GOAL OF THE EXERCISE:
Copy each line from the listing below where the word "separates" shows up.
============================================================
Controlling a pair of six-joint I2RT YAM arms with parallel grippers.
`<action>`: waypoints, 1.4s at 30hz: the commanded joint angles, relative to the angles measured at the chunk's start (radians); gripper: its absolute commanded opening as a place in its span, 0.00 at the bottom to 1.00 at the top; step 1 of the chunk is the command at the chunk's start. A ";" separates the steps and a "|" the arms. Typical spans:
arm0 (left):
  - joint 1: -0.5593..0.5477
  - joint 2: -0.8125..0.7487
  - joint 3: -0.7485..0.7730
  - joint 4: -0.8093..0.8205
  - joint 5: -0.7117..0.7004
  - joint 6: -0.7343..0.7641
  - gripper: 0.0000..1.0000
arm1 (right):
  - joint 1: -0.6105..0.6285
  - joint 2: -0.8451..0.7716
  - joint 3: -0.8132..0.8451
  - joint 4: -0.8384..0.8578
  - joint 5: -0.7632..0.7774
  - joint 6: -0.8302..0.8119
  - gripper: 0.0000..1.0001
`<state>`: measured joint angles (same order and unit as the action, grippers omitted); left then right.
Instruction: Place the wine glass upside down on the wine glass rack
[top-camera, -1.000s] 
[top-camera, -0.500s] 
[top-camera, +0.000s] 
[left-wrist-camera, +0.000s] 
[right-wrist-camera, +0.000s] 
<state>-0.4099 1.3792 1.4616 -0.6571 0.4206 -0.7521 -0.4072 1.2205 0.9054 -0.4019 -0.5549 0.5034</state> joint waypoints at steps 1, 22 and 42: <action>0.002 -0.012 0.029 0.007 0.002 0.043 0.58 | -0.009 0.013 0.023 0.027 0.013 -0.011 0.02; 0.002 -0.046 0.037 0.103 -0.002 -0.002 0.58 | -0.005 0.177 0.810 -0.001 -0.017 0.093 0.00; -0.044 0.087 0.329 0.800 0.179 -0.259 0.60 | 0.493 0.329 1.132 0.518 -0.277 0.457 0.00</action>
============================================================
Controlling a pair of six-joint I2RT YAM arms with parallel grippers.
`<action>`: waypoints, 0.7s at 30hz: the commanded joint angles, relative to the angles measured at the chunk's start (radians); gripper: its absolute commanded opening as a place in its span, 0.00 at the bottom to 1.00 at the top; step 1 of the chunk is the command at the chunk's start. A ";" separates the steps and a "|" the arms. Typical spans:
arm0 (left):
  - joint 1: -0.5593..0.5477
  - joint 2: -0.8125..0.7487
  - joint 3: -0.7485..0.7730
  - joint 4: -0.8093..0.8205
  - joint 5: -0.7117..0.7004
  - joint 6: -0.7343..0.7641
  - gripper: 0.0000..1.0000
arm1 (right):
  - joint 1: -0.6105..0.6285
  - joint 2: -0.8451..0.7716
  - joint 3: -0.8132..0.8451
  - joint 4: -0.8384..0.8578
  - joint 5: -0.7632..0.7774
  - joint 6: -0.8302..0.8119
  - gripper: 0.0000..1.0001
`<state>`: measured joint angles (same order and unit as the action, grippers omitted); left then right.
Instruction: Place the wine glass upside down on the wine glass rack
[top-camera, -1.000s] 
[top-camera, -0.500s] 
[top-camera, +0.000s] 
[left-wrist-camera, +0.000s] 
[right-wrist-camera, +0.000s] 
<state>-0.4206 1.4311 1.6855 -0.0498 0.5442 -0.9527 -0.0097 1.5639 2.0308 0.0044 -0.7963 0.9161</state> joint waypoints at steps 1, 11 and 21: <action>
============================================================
SOLUTION FOR THIS TASK:
`<action>`: waypoints, 1.4s at 30hz: the commanded joint angles, relative to the angles measured at the chunk's start (radians); gripper: its absolute commanded opening as a place in its span, 0.00 at the bottom to 1.00 at the top; step 1 of the chunk is the command at the chunk's start. A ";" separates the steps and a "|" the arms. Typical spans:
`<action>`: waypoints, 0.7s at 30hz: the commanded joint angles, relative to the angles measured at the chunk's start (radians); gripper: its absolute commanded opening as a place in its span, 0.00 at the bottom to 1.00 at the top; step 1 of the chunk is the command at the chunk's start. A ";" separates the steps and a "|" the arms. Typical spans:

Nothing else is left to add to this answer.